Chen Chi-Wei, Chang Kai-Po, Ho Cheng-Wei, Chang Hsung-Pin, Chu Yen-Wei
Department of Computer Science and Engineering, National Chung Hsing University, Kuo Kuang Rd., Taichung 402, Taiwan.
Institute of Genomics and Bioinformatics, National Chung Hsing University, Kuo Kuang Rd., Taichung 402, Taiwan.
Entropy (Basel). 2018 Dec 19;20(12):988. doi: 10.3390/e20120988.

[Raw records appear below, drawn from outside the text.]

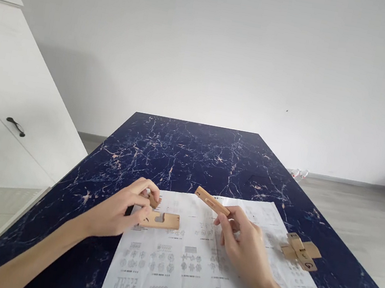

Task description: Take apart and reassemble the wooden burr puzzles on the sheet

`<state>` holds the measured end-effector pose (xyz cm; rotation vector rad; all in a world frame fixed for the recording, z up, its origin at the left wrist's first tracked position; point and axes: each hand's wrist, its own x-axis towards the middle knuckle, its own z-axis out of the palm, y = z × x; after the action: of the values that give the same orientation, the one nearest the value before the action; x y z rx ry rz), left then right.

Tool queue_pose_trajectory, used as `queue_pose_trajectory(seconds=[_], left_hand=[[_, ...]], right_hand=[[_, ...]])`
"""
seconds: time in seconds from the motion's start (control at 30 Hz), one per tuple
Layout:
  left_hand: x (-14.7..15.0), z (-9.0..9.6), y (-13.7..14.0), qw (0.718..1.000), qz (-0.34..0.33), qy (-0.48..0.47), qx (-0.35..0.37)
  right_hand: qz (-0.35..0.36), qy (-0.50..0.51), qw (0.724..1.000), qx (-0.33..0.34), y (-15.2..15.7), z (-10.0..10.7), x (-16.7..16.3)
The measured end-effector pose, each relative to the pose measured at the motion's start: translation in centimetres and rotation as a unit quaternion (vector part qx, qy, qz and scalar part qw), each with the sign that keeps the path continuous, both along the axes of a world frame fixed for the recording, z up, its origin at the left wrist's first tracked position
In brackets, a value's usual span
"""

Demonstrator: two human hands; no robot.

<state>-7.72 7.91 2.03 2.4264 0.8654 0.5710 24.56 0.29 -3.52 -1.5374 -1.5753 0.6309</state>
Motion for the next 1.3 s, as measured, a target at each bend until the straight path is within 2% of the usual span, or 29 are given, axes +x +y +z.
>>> queue_pose_trajectory(seconds=[0.13, 0.27, 0.37, 0.53, 0.7, 0.87, 1.0, 1.13, 1.3], left_hand=[[-2.5, -0.2, 1.9, 0.999, 0.023, 0.013, 0.032], [-4.5, -0.4, 3.0, 0.997, 0.003, 0.073, 0.019], [-5.6, -1.0, 3.7, 0.997, 0.039, 0.059, 0.043], [-6.5, -1.8, 4.5, 0.99, 0.061, 0.094, 0.083], [-6.4, -1.6, 4.4, 0.983, 0.086, 0.099, 0.128], [-5.2, -1.1, 3.7, 0.972, 0.117, 0.08, 0.187], [-2.6, -1.0, 2.2, 0.963, 0.141, 0.031, 0.226], [0.8, -1.3, -0.6, 0.969, 0.072, 0.001, 0.238], [3.5, -2.0, -4.0, 0.981, -0.01, 0.011, 0.192]], right_hand=[[0.002, 0.0, 1.0, 0.0, 0.0, -0.2, 0.0], [0.003, -0.016, 1.0, 0.017, -0.1, -0.1, 0.0], [0.003, -0.024, 1.0, 0.017, -0.1, 0.0, 0.0], [0.015, -0.014, 1.0, 0.002, -0.3, -0.1, 0.0], [0.018, -0.013, 1.0, -0.003, -0.4, -0.1, 0.0], [0.032, 0.005, 0.999, -0.018, -0.5, 0.3, -0.1], [0.09, 0.066, 0.993, -0.049, -0.8, 0.7, -0.4], [0.167, 0.121, 0.976, -0.072, -1.2, 1.4, -1.0], [0.236, 0.151, 0.954, -0.104, -1.6, 2.2, -1.6]])
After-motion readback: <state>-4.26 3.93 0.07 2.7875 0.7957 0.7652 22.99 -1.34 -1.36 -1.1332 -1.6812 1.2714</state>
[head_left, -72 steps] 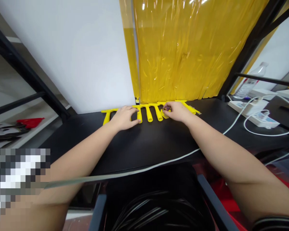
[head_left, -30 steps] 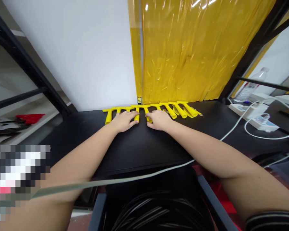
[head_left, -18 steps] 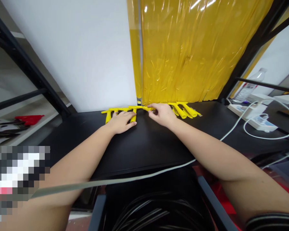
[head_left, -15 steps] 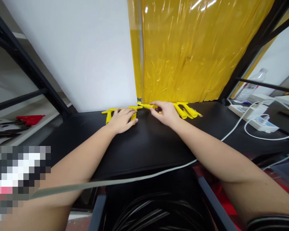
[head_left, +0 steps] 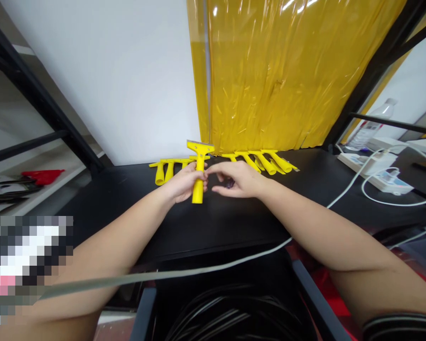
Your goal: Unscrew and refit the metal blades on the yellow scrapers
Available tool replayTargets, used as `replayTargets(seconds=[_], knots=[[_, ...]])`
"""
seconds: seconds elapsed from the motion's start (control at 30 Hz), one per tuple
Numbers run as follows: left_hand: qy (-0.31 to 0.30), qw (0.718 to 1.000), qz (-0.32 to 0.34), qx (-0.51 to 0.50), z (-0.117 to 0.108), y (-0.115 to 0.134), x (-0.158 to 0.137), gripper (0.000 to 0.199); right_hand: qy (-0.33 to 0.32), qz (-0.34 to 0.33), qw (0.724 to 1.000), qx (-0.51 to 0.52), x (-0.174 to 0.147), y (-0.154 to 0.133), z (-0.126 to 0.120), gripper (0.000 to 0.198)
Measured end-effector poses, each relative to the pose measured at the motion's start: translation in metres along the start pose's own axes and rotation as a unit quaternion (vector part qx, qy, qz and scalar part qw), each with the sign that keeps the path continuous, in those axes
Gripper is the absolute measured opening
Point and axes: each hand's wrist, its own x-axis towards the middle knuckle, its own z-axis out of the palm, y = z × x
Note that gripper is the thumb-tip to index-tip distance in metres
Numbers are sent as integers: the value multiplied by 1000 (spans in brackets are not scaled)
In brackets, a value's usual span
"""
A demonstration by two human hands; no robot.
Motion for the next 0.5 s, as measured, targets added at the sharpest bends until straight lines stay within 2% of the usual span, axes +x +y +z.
replayTargets(seconds=[0.1, 0.2, 0.33, 0.5], knots=[[-40, 990, -24, 134, -5, 2, -6, 49, 150, 40, 987, 34, -3, 13, -7, 33], [-109, 950, -19, 293, -14, 0, -8, 51, 255, 88, 958, 94, -4, 35, -15, 29], [-193, 895, -1, 403, -20, -1, -8, 43, 270, 163, 916, 249, -3, 55, -21, 22], [-189, 809, 112, 546, -19, -2, -3, 42, 232, 208, 826, 470, 1, 43, -20, 22]])
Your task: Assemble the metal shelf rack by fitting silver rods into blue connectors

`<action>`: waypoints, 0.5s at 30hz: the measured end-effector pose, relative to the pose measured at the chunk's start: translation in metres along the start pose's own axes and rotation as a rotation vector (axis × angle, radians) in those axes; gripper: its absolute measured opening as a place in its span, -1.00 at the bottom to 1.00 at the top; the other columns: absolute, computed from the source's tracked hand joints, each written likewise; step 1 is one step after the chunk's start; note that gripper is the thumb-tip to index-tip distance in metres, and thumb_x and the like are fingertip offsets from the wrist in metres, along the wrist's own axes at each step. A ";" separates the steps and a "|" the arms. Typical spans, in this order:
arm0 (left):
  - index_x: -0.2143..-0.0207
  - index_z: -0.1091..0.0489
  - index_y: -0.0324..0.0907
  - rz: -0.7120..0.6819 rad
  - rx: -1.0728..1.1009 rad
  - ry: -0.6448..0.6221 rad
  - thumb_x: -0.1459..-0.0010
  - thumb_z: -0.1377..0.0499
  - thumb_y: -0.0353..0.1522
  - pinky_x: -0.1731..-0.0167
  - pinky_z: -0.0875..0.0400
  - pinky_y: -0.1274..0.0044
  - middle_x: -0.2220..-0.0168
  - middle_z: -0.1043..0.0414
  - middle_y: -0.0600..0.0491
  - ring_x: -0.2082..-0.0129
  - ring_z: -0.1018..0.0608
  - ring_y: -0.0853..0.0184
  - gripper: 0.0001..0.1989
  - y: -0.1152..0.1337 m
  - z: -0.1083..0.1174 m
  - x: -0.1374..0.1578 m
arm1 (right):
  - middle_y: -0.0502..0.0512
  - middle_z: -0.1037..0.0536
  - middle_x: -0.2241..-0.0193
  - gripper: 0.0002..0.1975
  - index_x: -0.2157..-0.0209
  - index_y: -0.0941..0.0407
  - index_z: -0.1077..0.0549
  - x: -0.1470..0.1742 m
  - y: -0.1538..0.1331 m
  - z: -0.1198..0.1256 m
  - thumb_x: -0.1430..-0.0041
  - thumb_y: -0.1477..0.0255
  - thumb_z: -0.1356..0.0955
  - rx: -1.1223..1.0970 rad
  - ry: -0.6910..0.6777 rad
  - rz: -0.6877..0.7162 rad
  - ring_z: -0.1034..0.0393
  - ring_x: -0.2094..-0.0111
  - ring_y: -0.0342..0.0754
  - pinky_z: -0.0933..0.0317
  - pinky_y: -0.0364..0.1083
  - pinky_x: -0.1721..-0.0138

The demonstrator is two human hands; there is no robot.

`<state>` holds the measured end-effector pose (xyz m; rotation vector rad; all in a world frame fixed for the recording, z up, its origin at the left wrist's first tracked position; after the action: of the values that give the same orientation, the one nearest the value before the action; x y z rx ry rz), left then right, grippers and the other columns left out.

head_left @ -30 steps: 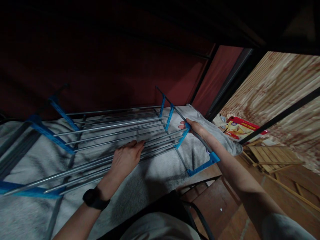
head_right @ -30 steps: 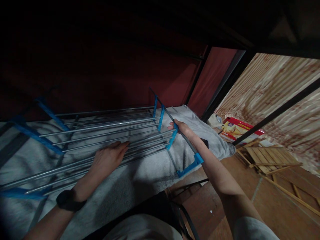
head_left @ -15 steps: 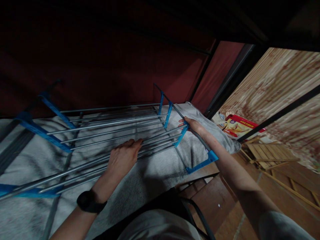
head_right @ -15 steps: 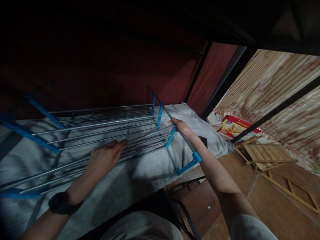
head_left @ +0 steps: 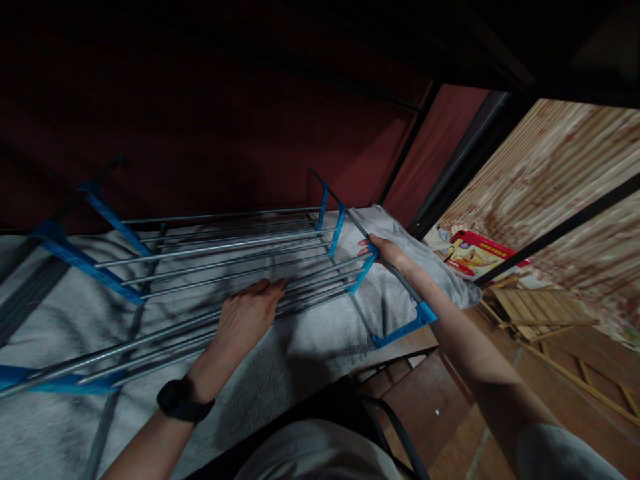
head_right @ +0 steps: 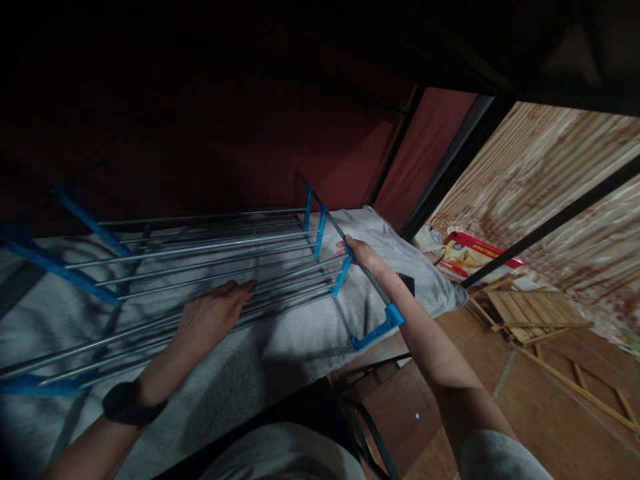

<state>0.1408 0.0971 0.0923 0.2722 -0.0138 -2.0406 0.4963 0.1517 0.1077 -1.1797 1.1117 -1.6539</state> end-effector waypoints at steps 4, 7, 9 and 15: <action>-0.23 -0.41 0.03 0.008 -0.003 -0.009 -0.44 0.13 -0.24 0.40 -0.35 0.51 0.08 -0.57 -0.02 0.24 -0.63 0.22 -0.54 0.001 0.002 -0.001 | 0.12 -0.64 0.44 -0.62 0.19 0.16 -0.52 0.001 -0.001 -0.001 -0.48 0.24 -0.18 0.000 0.005 0.006 -0.47 0.49 -0.09 -0.33 -0.16 0.39; -0.22 -0.41 0.02 -0.005 -0.013 -0.014 -0.43 0.11 -0.29 0.38 -0.37 0.49 0.10 -0.57 -0.02 0.24 -0.63 0.21 -0.55 0.002 0.005 -0.002 | 0.12 -0.64 0.44 -0.62 0.20 0.16 -0.52 0.001 -0.001 0.000 -0.47 0.24 -0.18 0.005 0.006 0.000 -0.47 0.50 -0.08 -0.33 -0.16 0.39; -0.22 -0.41 0.02 -0.014 -0.024 -0.009 -0.42 0.10 -0.31 0.37 -0.37 0.48 0.10 -0.57 -0.01 0.24 -0.62 0.20 -0.55 0.002 0.007 -0.002 | 0.11 -0.64 0.46 -0.62 0.19 0.16 -0.53 0.001 0.000 0.000 -0.47 0.26 -0.17 -0.001 0.003 0.004 -0.47 0.50 -0.08 -0.34 -0.15 0.39; -0.22 -0.42 0.02 -0.028 -0.028 0.005 -0.43 0.10 -0.30 0.39 -0.37 0.47 0.11 -0.57 -0.03 0.26 -0.62 0.20 -0.55 0.001 0.004 -0.002 | 0.12 -0.65 0.45 -0.60 0.14 0.18 -0.52 -0.001 0.002 0.001 -0.48 0.26 -0.15 0.006 -0.030 0.018 -0.47 0.50 -0.09 -0.33 -0.16 0.40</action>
<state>0.1423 0.0980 0.0969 0.2610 0.0223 -2.0662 0.4980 0.1518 0.1058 -1.1839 1.0948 -1.6200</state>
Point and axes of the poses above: each hand's wrist, its own x-axis away from the middle knuckle, its own z-axis out of the back of the hand, y = z × x, the point moved 2 cm from there along -x, towards the middle knuckle
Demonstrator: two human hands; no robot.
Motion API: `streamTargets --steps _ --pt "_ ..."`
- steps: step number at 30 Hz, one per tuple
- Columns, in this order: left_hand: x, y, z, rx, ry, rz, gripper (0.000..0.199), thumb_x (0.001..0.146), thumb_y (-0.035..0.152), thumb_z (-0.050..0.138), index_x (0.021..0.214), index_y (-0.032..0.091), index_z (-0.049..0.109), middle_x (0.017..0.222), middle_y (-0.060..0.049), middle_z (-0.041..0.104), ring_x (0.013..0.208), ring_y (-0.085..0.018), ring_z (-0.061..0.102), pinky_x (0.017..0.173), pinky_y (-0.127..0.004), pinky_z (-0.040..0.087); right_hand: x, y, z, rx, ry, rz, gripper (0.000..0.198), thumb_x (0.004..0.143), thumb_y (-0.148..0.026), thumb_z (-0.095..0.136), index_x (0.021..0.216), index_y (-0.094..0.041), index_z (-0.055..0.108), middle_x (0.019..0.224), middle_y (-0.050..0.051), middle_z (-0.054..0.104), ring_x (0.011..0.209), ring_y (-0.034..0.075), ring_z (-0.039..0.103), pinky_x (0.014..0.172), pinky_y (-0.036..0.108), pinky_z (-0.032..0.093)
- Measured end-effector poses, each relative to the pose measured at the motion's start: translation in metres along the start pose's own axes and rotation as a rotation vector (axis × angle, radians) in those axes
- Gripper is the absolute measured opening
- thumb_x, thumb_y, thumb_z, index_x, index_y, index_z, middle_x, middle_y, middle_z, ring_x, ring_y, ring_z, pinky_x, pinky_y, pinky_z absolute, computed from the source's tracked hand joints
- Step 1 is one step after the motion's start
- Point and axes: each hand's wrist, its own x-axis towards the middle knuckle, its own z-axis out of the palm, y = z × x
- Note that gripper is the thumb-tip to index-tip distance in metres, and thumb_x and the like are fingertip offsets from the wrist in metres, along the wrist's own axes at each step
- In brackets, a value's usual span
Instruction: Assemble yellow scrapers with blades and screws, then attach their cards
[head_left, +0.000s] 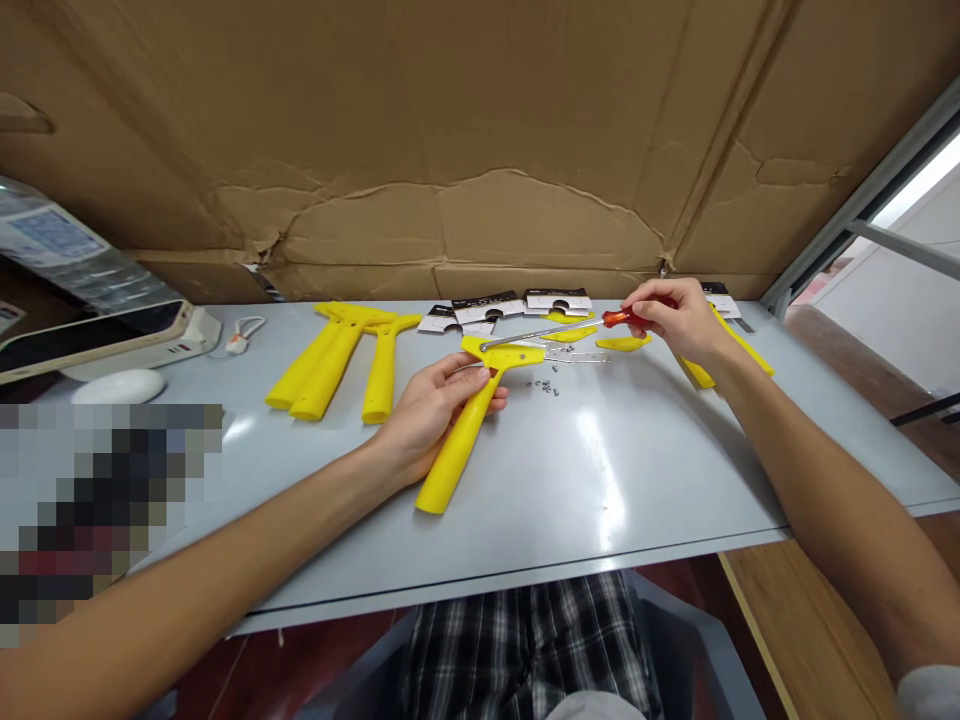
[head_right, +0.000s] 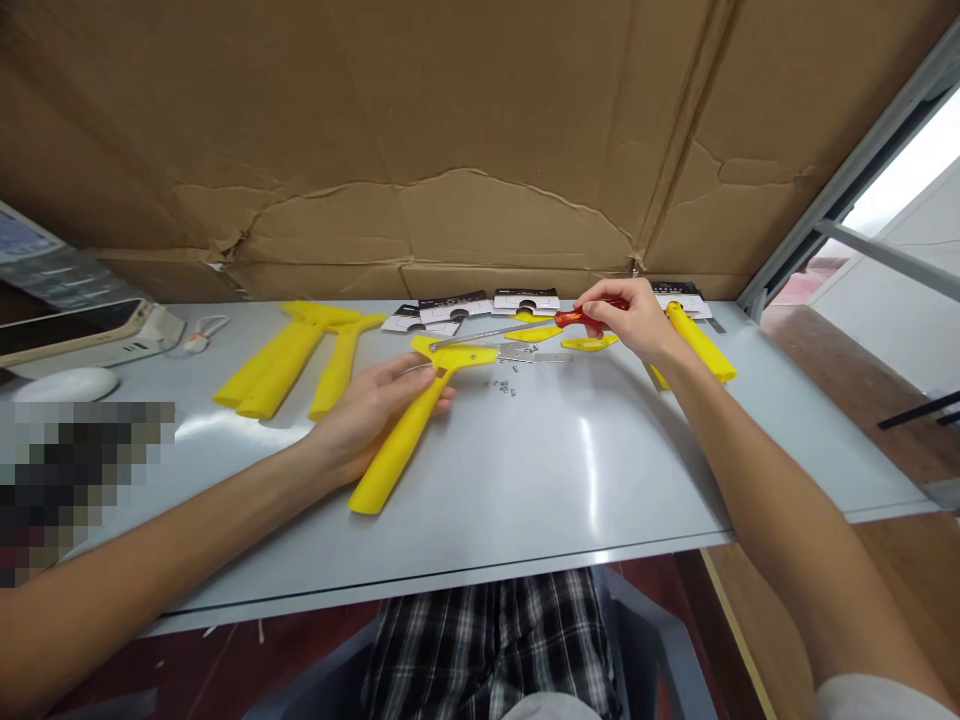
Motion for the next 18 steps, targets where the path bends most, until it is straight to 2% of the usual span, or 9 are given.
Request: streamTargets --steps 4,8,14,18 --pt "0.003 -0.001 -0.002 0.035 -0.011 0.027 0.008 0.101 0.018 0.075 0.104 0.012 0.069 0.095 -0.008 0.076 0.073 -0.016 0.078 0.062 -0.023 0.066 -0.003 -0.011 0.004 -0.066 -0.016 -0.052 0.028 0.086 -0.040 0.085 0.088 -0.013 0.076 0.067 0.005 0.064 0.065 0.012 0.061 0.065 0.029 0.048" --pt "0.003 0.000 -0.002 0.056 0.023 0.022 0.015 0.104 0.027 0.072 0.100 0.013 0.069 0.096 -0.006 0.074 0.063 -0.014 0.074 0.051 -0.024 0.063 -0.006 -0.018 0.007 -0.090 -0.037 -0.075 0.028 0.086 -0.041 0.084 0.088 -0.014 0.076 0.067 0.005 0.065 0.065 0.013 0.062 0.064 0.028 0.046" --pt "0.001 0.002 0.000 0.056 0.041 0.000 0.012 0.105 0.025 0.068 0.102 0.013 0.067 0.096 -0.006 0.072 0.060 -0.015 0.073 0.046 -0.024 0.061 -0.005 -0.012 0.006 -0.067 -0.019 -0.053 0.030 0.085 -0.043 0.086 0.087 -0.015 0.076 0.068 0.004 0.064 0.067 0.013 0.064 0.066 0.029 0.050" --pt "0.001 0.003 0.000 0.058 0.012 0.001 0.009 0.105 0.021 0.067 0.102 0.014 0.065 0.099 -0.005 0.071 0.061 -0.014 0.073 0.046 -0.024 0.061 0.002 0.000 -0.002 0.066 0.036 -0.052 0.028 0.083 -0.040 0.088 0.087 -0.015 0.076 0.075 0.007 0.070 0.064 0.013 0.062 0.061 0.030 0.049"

Thermostability is a protein property that impacts many types of studies, including protein activity enhancement, protein structure determination, and drug development. However, most computational tools designed to predict protein thermostability require tertiary structure data as input. The few tools that are dependent only on the primary structure of a protein to predict its thermostability have one or more of the following problems: a slow execution speed, an inability to make large-scale mutation predictions, and the absence of temperature and pH as input parameters. Therefore, we developed a computational tool, named KStable, that is sequence-based, computationally rapid, and includes temperature and pH values to predict changes in the thermostability of a protein upon the introduction of a mutation at a single site. KStable was trained using basis features and minimal redundancy-maximal relevance (mRMR) features, and 58 classifiers were subsequently tested. To find the representative features, a regular-mRMR method was developed. When KStable was evaluated with an independent test set, it achieved an accuracy of 0.708.
热稳定性是一种蛋白质特性,会影响多种类型的研究,包括蛋白质活性增强、蛋白质结构测定和药物开发。然而,大多数用于预测蛋白质热稳定性的计算工具都需要三级结构数据作为输入。少数仅依赖蛋白质一级结构来预测其热稳定性的工具存在以下一个或多个问题:执行速度慢、无法进行大规模突变预测以及缺少温度和pH作为输入参数。因此,我们开发了一种名为KStable的计算工具,它基于序列,计算速度快,并且包括温度和pH值,以预测在蛋白质单个位点引入突变时其热稳定性的变化。KStable使用基础特征和最小冗余-最大相关性(mRMR)特征进行训练,随后测试了58个分类器。为了找到代表性特征,开发了一种正则化mRMR方法。当使用独立测试集对KStable进行评估时,其准确率达到了0.708。